Понятно, что Павел Третий преклонял колени не перед обоями, но функции и церкви и живописи четыре с половиной века назад были совершенно иными, чем теперь. А главное — ходили в церковь и смотрели на живопись совершенно иные люди. Храм был многофункциональным ядром притяжения: туда приходили за всем сразу, в частности и за тем, для чего у нас теперь телевизор. Но нам, сегодняшним, не взглянуть глазами людей прошлых эпох и не стать ими — невозможно, да и вряд ли нужно.
После смерти Микеланджело многие написанные им в Сикстинской капелле обнаженные тела скрыли: пририсовали покрывала — сорок штук. Сейчас, при полной расчистке и восстановлении первозданного оригинала, двадцать три покрывала оставили. Легко упрекнуть Ватикан в лицемерии и ханжестве, но нельзя и не посочувствовать: в те времена церковь была безраздельно господствующей идеологической силой и могла позволить себе вольности, сейчас она вынуждена вести себя осмотрительней. Учитывать, например, что в те времена не было иных публичных мест с изображениями голых женщин и мужчин, сейчас это зрелище доступнее.
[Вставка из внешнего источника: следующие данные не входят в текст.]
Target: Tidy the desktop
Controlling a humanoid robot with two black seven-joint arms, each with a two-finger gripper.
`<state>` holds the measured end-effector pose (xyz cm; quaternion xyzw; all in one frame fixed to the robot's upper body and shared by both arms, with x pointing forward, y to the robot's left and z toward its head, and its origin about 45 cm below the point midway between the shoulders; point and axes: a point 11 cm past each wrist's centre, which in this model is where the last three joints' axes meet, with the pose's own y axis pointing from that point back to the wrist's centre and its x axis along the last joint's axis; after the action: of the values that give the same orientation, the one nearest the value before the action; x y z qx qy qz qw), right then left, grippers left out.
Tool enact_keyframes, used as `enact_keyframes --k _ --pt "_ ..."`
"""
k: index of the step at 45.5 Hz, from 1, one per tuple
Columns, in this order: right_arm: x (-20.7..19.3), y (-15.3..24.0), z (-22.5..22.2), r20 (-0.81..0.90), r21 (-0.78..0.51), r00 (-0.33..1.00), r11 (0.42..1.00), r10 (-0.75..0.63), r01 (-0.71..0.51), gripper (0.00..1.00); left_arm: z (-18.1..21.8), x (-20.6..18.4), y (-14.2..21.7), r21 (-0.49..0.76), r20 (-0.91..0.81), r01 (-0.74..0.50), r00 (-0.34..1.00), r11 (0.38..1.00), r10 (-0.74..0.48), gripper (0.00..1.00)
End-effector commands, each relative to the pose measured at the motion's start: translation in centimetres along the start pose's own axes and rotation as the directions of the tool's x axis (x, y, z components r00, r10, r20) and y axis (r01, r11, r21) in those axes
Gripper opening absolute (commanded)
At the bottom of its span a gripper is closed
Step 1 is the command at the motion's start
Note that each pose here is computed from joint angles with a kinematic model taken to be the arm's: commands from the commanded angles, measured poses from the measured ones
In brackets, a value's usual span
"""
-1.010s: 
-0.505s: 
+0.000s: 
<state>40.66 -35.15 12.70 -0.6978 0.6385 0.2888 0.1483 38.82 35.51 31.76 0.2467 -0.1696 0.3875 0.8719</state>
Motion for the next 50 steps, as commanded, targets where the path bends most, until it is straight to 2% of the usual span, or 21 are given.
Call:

Оттого нынешний папа и должен был в своей речи построить красивую, но не слишком убедительную концепцию «телесного богословия», чтобы обосновать разгул плоти, открытый католикам японцами.
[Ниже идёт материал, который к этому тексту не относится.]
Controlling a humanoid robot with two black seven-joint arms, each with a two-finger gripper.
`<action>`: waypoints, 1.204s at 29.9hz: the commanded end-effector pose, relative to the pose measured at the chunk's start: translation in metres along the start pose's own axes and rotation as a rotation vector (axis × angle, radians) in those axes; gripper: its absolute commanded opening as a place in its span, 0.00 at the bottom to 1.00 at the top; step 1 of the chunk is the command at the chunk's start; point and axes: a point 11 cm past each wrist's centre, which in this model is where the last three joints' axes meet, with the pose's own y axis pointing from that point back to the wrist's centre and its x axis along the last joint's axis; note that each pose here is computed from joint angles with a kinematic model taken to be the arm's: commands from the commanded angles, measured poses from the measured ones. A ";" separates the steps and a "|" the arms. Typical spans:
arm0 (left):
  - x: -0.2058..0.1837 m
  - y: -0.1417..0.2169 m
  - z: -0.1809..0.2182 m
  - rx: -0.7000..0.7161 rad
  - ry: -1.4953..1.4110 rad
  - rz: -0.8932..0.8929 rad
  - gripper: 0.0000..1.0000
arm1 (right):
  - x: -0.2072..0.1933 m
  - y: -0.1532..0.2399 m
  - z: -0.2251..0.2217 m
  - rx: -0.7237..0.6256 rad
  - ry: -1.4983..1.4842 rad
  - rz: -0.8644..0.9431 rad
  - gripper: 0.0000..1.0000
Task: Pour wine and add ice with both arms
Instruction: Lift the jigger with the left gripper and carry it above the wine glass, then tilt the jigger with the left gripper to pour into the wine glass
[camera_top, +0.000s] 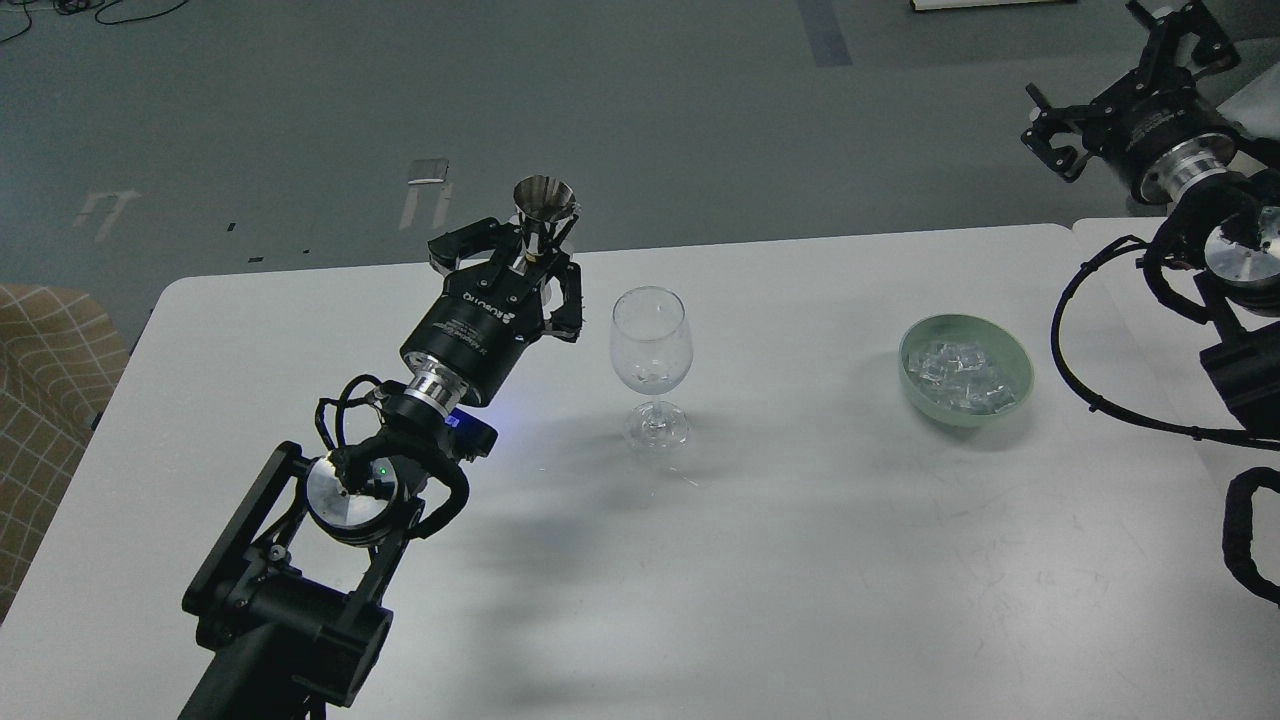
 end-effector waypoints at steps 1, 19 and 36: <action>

Что до искусства, не знаю, какие ощущения владели душой человека Ренессанса, но нам для значительности необходима тайна, загадка, недоговоренность. Слой недосказанности на росписи Микеланджело вполне материален — лампы, печи и свечи, — но разве свеча в Сикстинской капелле — это просто свеча? И то, что она там коптила четыре с половиной века подряд, — это факт культуры.
И вообще — нужно ли и возможно ли бороться с течением лет? Этот вопрос возникает каждый раз, когда я вижу вычищенный пескоструйными машинами собор. Безнадежны как попытки прорваться в будущее, так и укрыться в прошлом — не помогут ни ракета, ни колокольня.
Да, наши предки строили собор таким, каким мы теперь заново сделали его, — желтеньким, но нам-то он достался сереньким. А копоть столетий легла не только на стены, но и на человека, и мы собору достались такими, какие мы есть, — цвета времени.